Task description> Set down exactly the lines of the records from the top to the line containing "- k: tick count"; include both.

Items from a dataset
+++

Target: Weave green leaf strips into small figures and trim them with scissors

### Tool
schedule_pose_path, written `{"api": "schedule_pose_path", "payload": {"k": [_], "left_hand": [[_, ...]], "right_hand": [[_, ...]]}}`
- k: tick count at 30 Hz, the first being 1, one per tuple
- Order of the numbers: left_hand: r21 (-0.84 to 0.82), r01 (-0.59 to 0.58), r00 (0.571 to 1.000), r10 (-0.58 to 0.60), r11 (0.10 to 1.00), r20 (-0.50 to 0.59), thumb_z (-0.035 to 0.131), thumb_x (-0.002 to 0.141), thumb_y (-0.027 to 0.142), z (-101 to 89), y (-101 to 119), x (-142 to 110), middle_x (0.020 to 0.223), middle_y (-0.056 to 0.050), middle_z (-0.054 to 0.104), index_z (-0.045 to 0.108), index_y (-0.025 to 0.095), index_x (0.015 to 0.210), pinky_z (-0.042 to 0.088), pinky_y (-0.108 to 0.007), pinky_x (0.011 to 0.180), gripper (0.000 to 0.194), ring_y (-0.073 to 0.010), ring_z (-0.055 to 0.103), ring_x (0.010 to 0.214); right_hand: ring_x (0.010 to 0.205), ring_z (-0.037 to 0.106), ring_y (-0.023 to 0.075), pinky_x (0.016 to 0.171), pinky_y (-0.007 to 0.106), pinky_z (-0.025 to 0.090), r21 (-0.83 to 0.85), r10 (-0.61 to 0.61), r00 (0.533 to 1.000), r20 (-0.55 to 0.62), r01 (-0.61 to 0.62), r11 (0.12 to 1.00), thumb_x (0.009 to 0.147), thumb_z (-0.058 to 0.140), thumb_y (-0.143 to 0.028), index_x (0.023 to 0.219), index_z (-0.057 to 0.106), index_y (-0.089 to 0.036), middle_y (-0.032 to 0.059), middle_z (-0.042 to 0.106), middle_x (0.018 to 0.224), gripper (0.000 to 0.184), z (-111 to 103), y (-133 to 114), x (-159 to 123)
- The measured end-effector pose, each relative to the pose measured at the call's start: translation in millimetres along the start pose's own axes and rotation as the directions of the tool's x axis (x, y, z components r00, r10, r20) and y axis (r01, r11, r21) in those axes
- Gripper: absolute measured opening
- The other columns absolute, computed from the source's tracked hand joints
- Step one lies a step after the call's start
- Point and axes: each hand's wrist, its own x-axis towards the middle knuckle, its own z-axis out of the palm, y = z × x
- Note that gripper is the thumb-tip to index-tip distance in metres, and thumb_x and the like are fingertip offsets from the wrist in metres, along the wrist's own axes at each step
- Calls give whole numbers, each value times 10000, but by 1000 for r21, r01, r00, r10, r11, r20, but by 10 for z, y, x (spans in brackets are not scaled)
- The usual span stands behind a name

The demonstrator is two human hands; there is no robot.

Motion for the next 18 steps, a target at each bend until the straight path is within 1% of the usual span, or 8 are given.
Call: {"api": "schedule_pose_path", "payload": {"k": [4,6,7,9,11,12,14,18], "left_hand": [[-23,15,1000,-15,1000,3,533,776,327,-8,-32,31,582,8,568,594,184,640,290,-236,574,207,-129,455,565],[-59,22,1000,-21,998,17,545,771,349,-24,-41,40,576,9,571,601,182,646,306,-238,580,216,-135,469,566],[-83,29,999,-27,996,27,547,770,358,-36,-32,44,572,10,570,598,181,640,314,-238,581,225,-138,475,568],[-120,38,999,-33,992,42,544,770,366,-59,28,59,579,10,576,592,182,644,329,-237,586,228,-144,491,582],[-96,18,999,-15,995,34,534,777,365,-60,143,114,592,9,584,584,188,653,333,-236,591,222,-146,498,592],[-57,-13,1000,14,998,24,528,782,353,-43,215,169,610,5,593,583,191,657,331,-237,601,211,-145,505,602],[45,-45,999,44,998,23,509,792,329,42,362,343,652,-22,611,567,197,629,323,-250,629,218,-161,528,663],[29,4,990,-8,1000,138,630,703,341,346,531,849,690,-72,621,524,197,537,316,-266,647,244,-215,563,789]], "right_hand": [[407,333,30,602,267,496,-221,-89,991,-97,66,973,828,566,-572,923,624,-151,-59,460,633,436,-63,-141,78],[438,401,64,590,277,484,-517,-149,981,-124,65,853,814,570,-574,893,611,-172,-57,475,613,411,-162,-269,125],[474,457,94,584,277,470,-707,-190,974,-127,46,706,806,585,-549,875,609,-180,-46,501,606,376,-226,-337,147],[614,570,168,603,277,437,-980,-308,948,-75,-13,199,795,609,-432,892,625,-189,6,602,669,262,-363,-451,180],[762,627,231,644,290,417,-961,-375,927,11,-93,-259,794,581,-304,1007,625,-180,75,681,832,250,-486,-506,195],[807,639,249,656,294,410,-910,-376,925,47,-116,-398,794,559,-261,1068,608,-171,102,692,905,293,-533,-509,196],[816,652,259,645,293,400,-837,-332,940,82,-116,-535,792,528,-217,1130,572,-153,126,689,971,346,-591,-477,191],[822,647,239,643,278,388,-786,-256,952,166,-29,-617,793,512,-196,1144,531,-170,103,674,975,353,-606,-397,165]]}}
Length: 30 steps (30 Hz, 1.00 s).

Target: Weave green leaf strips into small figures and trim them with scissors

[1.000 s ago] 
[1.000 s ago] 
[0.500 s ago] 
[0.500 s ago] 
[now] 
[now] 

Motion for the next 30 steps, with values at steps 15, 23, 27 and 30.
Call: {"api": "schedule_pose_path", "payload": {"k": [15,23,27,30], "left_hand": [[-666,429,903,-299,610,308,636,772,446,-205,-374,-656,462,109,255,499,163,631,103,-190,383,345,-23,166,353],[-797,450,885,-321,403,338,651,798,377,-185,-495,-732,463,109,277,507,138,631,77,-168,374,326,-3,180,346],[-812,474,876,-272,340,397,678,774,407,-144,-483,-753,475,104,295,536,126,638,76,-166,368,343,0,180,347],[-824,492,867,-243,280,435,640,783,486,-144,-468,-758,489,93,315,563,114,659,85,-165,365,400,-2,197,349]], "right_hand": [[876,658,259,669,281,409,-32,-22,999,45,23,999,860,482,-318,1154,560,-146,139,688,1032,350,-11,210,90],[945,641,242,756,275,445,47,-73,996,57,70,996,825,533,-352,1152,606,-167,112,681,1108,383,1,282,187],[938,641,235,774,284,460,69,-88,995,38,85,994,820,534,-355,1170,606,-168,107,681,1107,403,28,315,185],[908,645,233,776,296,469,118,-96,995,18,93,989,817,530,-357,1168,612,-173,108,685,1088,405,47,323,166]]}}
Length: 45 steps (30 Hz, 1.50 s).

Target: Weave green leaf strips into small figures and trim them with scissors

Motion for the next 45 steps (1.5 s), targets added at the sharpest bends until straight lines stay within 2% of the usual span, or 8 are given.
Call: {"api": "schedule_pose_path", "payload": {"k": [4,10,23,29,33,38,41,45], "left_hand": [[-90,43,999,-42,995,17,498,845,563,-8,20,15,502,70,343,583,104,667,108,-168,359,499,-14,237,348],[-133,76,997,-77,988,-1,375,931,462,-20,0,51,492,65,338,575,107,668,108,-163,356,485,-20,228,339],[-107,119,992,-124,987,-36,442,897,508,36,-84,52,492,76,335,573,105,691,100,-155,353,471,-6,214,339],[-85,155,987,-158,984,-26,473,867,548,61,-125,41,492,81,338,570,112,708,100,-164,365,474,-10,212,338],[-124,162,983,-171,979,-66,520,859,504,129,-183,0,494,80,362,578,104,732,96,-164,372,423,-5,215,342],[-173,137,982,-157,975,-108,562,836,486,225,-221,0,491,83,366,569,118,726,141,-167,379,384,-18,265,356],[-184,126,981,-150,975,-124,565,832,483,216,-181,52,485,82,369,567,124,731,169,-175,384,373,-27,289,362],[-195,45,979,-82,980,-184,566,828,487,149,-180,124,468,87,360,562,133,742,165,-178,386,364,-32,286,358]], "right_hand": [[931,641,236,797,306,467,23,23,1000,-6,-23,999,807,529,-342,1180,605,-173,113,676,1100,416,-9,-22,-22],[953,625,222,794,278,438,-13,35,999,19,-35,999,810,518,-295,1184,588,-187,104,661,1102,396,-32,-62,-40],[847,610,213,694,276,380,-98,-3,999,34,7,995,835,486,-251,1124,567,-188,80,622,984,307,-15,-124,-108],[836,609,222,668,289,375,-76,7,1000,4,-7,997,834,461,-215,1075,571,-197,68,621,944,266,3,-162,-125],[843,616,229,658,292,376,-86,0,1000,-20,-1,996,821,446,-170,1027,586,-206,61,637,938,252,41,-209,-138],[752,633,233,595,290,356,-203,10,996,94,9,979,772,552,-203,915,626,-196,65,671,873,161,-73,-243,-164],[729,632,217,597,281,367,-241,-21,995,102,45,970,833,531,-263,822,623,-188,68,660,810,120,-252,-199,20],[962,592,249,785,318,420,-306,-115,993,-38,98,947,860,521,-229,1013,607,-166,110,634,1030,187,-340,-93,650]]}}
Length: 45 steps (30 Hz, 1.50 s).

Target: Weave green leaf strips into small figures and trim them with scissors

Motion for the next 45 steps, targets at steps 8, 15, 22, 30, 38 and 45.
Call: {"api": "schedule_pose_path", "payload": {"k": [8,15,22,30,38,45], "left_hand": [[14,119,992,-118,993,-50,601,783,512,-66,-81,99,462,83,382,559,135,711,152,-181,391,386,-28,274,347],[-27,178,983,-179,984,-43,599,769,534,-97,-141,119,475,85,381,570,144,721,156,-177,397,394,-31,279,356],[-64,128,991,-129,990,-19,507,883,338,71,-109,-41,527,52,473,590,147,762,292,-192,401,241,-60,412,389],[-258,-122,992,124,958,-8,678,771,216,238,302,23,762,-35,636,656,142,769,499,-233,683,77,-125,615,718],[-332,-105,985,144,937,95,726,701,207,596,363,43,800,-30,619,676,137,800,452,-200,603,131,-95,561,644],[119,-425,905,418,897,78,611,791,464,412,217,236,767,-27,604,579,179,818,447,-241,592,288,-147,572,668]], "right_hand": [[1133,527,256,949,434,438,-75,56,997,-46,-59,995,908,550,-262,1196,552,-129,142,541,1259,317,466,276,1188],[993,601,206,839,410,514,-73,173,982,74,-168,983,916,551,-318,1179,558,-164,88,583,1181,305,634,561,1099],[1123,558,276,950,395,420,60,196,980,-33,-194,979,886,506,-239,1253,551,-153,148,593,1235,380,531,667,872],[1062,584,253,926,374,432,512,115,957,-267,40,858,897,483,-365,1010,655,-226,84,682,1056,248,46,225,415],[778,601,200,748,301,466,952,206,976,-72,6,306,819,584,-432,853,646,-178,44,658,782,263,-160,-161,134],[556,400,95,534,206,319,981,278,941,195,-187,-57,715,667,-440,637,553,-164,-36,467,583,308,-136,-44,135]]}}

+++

Result of this task>
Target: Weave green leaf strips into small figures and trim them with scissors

### Tool
schedule_pose_path, written `{"api": "schedule_pose_path", "payload": {"k": [_], "left_hand": [[_, ...]], "right_hand": [[_, ...]]}}`
- k: tick count at 30 Hz, the first being 1, one per tuple

The exercise concludes with that.